Sound mixing (English: sound mixing) – the process of combining and balancing all audio elements together.
Technical Details
Modern sound mixes process up to 128 discrete audio channels at 48 kHz/24 bit resolution. Dolby Atmos mixes support up to 64 speaker positions plus 118 simultaneous object tracks. The dynamic range extends from -40 dBFS for room/ambience tones to -12 dBFS for explosions and impacts. Three main stems structure the mix: Dialogue/ADR (M&E-free), Music, and Effects/Ambiences. Professional mixing consoles like the AMS Neve DFC or Avid S6 process these signal paths via internal DSP cards with a latency under 1.5 milliseconds.
History & Development
The first multi-channel sound mix was realized by Disney in 1940 for "Fantasia" using the proprietary Fantasound system on four separate 35mm magnetic tracks. In 1953, CinemaScope with four-channel magnetic sound established itself as the industry standard. The breakthrough to modern surround sound came in 1977 with Dolby Stereo in "Star Wars" - six discrete channels encoded on an optical soundtrack. In 1993, "Jurassic Park" introduced digital multi-channel sound with DTS and Dolby Digital. Since 2012, Dolby Atmos has enabled object-based 3D sound mixes with up to 400 speakers in premium cinemas.
Practical Application in Film
Gary Rydstrom pioneered the technique of "sweetening" in "Terminator 2" (1991) - targeted frequency boosts at 60-80 Hz for machine noises and 2-4 kHz for dialogue intelligibility. Christopher Nolan's films utilize extreme dynamic jumps of 30+ dB between quiet dialogue and action sequences. The mix is typically done in three passes: Rough Mix (balancing), Fine Mix (EQ/dynamics), and Print Master (format optimization).
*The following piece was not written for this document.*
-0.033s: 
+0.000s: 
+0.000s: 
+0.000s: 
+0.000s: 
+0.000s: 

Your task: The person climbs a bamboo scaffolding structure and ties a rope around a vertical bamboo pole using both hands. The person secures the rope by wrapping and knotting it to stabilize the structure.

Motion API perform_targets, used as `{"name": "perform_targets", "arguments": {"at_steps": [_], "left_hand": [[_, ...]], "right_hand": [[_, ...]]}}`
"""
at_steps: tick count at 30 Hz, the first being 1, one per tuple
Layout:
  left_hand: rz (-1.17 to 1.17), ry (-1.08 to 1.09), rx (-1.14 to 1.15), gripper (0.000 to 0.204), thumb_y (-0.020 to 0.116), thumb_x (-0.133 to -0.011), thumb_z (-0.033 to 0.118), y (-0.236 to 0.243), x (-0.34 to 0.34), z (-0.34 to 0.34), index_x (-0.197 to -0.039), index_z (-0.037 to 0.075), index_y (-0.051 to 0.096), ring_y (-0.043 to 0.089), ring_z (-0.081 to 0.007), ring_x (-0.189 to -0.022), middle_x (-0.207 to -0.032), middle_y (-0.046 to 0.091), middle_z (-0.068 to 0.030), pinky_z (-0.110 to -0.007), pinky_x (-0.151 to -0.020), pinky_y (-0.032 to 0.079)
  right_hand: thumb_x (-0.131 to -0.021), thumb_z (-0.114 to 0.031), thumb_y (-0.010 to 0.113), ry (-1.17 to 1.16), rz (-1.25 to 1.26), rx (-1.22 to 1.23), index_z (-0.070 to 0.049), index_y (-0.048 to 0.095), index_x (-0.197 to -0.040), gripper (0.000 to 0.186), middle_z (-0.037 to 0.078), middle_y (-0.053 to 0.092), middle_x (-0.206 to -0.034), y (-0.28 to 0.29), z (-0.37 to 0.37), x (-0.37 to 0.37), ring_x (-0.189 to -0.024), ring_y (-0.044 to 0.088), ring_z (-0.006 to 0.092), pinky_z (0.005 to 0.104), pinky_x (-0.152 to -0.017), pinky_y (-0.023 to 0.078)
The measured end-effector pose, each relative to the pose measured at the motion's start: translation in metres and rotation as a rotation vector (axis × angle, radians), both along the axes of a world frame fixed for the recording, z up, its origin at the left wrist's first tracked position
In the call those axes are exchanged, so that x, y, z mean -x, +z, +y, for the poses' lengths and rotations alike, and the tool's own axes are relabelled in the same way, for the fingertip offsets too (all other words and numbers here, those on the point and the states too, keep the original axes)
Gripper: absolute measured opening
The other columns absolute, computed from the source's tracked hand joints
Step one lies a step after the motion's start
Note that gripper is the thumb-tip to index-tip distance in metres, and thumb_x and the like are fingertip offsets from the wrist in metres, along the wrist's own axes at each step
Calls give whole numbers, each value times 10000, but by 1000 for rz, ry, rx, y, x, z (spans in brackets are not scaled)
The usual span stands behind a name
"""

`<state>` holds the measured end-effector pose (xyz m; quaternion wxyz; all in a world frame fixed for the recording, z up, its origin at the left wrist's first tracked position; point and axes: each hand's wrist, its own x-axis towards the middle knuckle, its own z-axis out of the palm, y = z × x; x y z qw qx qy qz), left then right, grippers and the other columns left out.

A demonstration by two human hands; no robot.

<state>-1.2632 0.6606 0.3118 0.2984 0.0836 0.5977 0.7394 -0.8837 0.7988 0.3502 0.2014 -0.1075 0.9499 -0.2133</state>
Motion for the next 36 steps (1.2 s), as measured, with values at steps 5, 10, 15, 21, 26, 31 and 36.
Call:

Streaming services require additional loudness-normalized versions at -27 LUFS (Netflix) or -16 LUFS (Amazon Prime).
Comparison & Alternatives
Sound mixing differs from sound design through its synthesizing rather than creative approach - existing elements are arranged, not created. Pre-mix structures individual tracks into manageable subgroups before the final mix. Nearfield monitoring on NS-10M or Avantone MixCubes complements the main listening setup for consumer compatibility. Cloud-based systems like the Dolby Lake Processor have enabled remote mixing via IP connections since 2020, but require at least 10 Mbit/s upload for uncompressed audio streams.